▶ [Provided material]:
....

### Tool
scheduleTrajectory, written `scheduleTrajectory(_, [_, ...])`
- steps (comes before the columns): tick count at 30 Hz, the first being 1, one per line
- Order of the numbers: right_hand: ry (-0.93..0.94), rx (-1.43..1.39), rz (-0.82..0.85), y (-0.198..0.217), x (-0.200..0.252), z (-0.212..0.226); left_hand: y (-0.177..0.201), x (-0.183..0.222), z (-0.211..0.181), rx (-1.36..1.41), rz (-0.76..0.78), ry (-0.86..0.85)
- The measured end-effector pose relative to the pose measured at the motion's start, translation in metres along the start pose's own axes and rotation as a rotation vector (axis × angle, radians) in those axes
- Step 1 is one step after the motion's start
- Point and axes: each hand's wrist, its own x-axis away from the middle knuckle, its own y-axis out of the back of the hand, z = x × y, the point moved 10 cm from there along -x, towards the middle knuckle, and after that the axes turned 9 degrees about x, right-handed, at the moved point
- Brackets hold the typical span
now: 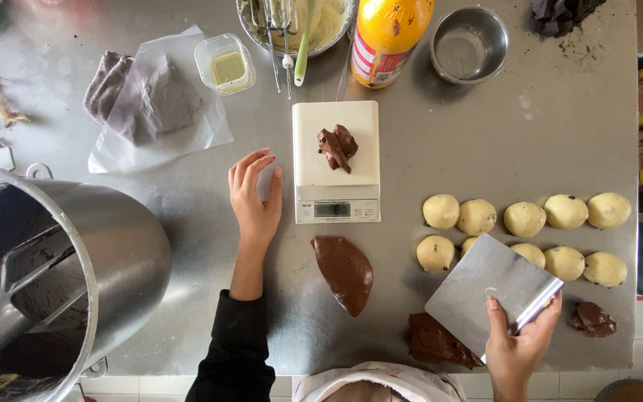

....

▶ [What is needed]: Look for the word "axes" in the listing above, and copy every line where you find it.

▶ [Your solution]:
- The measured end-effector pose relative to the pose measured at the motion's start, translation in metres along the start pose's own axes and rotation as a rotation vector (axis × angle, radians) in those axes
- Point and axes: each hand's wrist, its own x-axis away from the middle knuckle, its own y-axis out of the back of the hand, z = x × y, the point moved 10 cm from there along -x, towards the middle knuckle, and after that the axes turned 9 degrees about x, right-handed, at the moved point

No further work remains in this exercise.